Task directions → Only lines holding the word "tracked" are needed; copy each of them from the material.
Collected material START
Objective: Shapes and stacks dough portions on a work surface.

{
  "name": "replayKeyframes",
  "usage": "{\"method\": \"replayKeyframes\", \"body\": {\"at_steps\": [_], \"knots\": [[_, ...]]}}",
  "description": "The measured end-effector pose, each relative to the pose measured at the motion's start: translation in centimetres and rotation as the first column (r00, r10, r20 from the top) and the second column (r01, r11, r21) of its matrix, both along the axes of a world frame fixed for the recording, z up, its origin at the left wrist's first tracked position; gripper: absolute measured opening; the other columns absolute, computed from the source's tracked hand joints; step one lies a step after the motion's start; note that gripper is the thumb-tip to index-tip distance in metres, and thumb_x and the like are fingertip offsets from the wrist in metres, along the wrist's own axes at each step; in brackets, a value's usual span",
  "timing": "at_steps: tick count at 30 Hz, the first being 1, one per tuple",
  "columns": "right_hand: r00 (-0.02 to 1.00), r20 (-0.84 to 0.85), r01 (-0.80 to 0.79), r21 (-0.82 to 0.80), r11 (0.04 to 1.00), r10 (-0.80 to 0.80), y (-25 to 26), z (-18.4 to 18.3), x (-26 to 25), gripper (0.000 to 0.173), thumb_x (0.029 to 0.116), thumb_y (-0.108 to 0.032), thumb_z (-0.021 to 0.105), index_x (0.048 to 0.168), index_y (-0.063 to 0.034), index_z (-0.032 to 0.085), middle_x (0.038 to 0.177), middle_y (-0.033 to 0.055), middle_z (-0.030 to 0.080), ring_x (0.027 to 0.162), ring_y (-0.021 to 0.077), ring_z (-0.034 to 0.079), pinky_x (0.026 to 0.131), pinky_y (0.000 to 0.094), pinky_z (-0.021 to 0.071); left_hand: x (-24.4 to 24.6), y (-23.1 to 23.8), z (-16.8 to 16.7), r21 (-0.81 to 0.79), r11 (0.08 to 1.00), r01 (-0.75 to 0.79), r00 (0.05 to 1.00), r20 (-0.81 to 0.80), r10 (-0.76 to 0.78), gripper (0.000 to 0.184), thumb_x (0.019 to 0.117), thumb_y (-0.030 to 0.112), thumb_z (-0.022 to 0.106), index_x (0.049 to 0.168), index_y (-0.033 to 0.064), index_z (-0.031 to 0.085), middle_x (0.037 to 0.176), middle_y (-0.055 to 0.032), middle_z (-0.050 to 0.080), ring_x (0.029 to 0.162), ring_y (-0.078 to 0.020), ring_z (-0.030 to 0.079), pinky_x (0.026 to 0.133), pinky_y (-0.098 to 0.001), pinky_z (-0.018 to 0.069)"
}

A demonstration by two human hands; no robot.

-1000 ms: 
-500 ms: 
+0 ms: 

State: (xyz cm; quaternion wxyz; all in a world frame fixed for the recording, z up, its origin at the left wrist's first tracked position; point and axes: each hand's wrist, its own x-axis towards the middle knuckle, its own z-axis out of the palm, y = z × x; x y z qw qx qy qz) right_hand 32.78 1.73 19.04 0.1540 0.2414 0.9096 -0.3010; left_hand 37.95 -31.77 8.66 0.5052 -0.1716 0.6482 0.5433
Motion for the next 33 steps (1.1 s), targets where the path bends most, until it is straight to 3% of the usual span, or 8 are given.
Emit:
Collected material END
Answer below →
  "description": "The measured end-effector pose, each relative to the pose measured at the motion's start: translation in centimetres and rotation as the first column (r00, r10, r20 from the top) and the second column (r01, r11, r21) of its matrix, both along the axes of a world frame fixed for the recording, z up, its origin at the left wrist's first tracked position; gripper: absolute measured opening; the other columns absolute, computed from the source's tracked hand joints; step one lies a step after the motion's start; note that gripper is the thumb-tip to index-tip distance in metres, and thumb_x and the like are fingertip offsets from the wrist in metres, along the wrist's own axes at each step; in brackets, a value's usual span",
State: (xyz cm; quaternion wxyz; all in a world frame fixed for the recording, z up, its origin at the left wrist's first tracked position; point and axes: each hand's wrist, its own x-axis towards the middle knuckle, its own z-axis out of the palm, y = z × x; x y z qw qx qy qz) right_hand 32.78 1.73 19.04 0.1540 0.2414 0.9096 -0.3010; left_hand 37.95 -31.77 8.66 0.5052 -0.1716 0.6482 0.5433

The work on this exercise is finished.